ContextNet: Exploring Context and Detail for Semantic Segmentation in Real-time
This addresses the need for efficient semantic segmentation in real-time applications like autonomous driving, though it is incremental as it builds on existing techniques like factorized convolution.
The paper tackles the problem of achieving real-time semantic segmentation with low computational cost while maintaining accuracy, proposing ContextNet which achieves 66.1% accuracy at 18.3 fps on the Cityscapes dataset.

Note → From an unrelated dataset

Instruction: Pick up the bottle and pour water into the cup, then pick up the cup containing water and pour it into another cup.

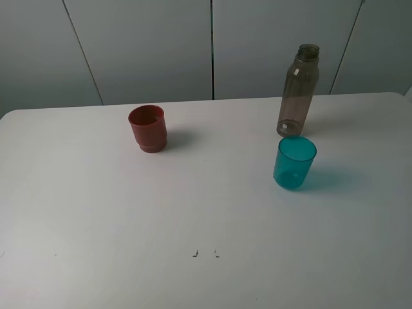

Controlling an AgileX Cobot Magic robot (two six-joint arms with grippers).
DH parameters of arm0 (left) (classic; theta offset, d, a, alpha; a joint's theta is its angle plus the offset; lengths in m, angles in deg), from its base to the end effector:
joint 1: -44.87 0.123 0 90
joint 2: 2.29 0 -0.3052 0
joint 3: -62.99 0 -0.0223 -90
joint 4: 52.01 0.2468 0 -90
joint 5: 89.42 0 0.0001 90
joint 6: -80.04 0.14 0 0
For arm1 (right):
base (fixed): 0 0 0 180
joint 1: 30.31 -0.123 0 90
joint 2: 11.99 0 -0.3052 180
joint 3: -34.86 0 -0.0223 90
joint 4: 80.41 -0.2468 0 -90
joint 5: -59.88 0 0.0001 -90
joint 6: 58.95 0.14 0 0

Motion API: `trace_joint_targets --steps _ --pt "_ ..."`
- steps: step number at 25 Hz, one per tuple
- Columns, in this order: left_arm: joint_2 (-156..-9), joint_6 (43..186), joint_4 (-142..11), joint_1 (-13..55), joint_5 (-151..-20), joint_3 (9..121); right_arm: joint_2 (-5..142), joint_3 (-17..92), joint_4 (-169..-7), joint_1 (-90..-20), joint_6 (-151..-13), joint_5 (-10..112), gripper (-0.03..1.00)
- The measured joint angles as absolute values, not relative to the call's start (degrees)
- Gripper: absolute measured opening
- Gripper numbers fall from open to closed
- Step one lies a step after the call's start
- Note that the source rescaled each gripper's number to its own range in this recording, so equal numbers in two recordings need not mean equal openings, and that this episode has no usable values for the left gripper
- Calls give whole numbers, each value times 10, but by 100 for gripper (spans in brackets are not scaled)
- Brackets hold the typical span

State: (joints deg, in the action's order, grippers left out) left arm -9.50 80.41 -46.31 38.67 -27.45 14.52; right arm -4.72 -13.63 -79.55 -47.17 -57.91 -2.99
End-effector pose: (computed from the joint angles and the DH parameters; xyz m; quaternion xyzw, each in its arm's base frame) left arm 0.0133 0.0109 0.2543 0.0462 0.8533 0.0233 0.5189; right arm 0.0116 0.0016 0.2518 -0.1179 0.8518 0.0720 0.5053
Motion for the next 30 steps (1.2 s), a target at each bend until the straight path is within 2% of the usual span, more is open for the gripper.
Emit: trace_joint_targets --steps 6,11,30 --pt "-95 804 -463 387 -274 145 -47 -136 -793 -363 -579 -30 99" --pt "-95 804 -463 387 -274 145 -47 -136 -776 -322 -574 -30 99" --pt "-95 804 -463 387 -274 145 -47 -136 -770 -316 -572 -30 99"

Modern deep learning architectures produce highly accurate results on many challenging semantic segmentation datasets. State-of-the-art methods are, however, not directly transferable to real-time applications or embedded devices, since naive adaptation of such systems to reduce computational cost (speed, memory and energy) causes a significant drop in accuracy. We propose ContextNet, a new deep neural network architecture which builds on factorized convolution, network compression and pyramid representation to produce competitive semantic segmentation in real-time with low memory requirement. ContextNet combines a deep network branch at low resolution that captures global context information efficiently with a shallow branch that focuses on high-resolution segmentation details. We analyse our network in a thorough ablation study and present results on the Cityscapes dataset, achieving 66.1% accuracy at 18.3 frames per second at full (1024x2048) resolution (41.9 fps with pipelined computations for streamed data).